At the same time, the inclusion of ethnic foods native to their home countries brings flavor and culture to immigrant households’ dinner tables.
Di Piero, for example, said it’s a no-brainer for his family to serve Italian soup and lasagna before the turkey, followed by other home-cooked Italian treats such as rapini (broccoli rabe), sausage and homemade wine.
Tang cooks traditional Vietnamese dishes including bánh bèo (steamed rice cake) and chao ga (chicken rice porridge) to make her mother happy and to teach her daughter more about Vietnam.
“My daughter is an American first, and I’m okay with that,” she said. “Still, as a mother, it is my duty to tell her about our heritage. We can never forget where we come from.”
Albanian-born Chicago resident Esmeralda Muli agrees. “I accept American traditions, my daughters do – but still, I have to keep the Albanian in me alive,” she said.
Her Thanksgiving dinner menu – turkey, mashed potatoes, cheese pies, rice, Albanian salad and plain yogurt – is a good fusion of cultures that appeals to her American daughters as well as her Albanian relatives, she said.
Thien Ly, the manager of Vietnamese restaurant Tank Noodle, similarly blends cultures in his home’s Thanksgiving meal, which he calls “a combination of the West and the East.” Turkey, stuffing and other sides are obviously influenced by American traditions, he said, but hot pot and noodles are additions stemming from his Asian heritage.
“We’re just adding a little bit of our own cultural differences,” Ly said.
Despite the common desire to mix cultural and American cuisine for Thanksgiving, some immigrants find it difficult to do so because they don’t know how to cook American foods like roast turkey.
Ulkar Aliyeva, who emigrated from Azerbaijan in 2011, makes rice, chicken, Azerbaijani dolma (stuffed vegetables), Turkish çoban kavurma (lamb casserole), Russian Napoleon cake and baklava for Thanksgiving.
While this is partly because of her flair for doing things her own way, she said, it’s also due to cluelessness when it comes to making turkey, even though she would like to learn how to cook the iconic staple of Thanksgiving feasts.
That lack of knowledge isn’t uncommon, according to Kelly Cheng, manager of Chinese restaurant Sun Wah Bar-B-Que, that specializes in roasting duck and other birds.

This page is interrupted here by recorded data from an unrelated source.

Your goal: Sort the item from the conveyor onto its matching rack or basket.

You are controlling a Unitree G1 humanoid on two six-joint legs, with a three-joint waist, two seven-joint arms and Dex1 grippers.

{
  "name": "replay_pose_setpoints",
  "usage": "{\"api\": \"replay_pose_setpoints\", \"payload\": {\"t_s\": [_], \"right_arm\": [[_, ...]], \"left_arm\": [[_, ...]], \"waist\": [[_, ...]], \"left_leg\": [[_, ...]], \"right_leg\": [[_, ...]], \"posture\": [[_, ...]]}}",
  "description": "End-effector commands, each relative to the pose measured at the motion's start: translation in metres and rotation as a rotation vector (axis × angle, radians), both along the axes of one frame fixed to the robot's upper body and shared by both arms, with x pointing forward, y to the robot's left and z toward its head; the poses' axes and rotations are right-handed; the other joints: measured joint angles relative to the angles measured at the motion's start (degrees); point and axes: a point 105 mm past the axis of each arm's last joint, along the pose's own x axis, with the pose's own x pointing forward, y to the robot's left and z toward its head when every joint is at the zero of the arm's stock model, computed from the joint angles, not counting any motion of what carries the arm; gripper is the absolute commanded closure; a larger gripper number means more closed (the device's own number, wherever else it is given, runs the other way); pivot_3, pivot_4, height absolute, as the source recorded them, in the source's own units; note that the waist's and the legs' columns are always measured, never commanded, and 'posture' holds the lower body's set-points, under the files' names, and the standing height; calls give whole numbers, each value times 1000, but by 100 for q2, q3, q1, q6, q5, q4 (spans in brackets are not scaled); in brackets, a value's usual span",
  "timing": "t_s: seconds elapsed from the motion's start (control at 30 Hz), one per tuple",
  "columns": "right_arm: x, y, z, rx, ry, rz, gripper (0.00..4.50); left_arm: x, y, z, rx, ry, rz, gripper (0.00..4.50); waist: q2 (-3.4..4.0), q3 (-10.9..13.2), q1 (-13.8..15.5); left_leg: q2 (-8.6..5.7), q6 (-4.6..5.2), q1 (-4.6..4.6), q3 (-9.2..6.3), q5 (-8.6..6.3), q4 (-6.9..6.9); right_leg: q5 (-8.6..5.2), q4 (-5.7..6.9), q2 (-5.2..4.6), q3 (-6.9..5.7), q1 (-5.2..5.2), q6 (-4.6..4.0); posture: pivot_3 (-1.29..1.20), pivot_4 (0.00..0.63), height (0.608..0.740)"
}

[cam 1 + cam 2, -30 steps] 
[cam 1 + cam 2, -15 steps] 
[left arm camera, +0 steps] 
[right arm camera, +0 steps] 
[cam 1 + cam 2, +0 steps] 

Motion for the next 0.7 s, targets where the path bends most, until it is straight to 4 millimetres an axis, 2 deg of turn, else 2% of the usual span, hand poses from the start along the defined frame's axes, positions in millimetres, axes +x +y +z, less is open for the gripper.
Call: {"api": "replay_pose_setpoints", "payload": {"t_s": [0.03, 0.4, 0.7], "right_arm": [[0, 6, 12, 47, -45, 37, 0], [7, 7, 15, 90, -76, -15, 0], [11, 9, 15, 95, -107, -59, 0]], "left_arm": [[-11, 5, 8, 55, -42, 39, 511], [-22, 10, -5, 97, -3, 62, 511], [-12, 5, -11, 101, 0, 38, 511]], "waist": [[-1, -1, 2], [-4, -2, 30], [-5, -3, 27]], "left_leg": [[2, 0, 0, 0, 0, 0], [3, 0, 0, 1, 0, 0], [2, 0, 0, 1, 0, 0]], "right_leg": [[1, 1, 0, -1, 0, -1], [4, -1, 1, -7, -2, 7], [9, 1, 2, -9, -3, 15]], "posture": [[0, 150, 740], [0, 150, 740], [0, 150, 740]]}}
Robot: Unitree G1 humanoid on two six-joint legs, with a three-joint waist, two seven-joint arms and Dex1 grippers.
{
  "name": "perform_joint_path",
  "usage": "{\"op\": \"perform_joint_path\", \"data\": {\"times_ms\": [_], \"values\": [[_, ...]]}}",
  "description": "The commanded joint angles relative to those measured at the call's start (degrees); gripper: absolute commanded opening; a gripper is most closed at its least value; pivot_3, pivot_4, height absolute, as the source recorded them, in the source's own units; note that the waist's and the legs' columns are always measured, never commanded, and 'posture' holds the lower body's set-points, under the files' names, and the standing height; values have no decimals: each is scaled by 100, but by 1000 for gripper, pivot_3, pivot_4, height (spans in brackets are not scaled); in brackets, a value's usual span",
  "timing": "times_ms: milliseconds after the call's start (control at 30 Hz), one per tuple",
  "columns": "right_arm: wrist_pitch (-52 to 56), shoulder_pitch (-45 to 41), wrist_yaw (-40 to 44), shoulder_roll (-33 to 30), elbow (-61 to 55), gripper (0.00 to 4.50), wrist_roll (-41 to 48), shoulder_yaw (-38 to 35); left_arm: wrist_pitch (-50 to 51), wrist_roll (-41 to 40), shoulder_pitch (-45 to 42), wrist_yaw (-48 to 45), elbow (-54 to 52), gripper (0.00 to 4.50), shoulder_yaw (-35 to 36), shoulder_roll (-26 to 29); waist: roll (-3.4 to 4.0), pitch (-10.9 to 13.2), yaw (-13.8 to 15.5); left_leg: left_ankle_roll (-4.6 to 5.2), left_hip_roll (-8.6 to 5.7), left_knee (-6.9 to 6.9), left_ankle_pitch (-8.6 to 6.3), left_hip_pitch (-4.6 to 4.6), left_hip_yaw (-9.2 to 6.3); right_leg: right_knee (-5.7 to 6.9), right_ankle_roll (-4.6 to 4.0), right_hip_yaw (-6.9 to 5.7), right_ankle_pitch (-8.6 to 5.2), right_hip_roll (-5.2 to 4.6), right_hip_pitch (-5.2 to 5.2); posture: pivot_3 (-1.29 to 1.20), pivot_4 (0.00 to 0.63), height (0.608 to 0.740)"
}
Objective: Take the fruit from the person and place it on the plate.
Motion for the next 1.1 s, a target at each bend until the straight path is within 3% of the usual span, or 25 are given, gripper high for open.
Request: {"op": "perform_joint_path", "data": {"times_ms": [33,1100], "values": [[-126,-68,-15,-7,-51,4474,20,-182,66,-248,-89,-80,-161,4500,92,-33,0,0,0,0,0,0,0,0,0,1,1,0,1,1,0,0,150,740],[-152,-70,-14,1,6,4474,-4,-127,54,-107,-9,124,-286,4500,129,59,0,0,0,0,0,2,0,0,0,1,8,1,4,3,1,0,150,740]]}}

She said Sun Wah has been roasting turkeys for customers each Thanksgiving for years, sometimes as many as 100 birds within three days.
“Chinese and Vietnamese people – sometimes they get free turkey from work and they don’t know how to cook it at home, so they say, ‘Can you barbecue this for me? Can you cook it like the duck?’” said Cheng.
While American turkey is often bland, she said, Sun Wah puts a spin on the traditional food by brining, salting, and spicing the meat heavily to produce a richer flavor.
Bahena of Fogata Village said his restaurant has also received orders for turkey, but while the birds are cooked with mole sauce made from three to five different kinds of red chili peppers in Mexico, most customers in the U.S. ask for traditional turkeys because Thanksgiving only comes once a year.
Although the restaurant will have some business tomorrow, Bahena said, most of it will be during lunch and pick-up times, as people want to be at home with their families on Thanksgiving.
Ultimately, that’s what Thanksgiving boils down to, according to several Chicago-area immigrants – enjoying quality time spent in good company with delicious food.
Aliyeva, who only has her husband and friends here in the U.S., said she thinks Thanksgiving is great, citing the significance of family in this holiday tradition.
“It’s a sign of respect because, even though people are really busy, they fly from different places to see their mom, their family,” she said.
Ly, who was struck by the fast pace of life in the U.S., said that Thanksgiving is a reason to slow down, come together and give thanks to all the good will that comes to us throughout the year.
“There’s no free time; we lose contact with each other a lot,” he said. “These are days that we have a chance to get together.”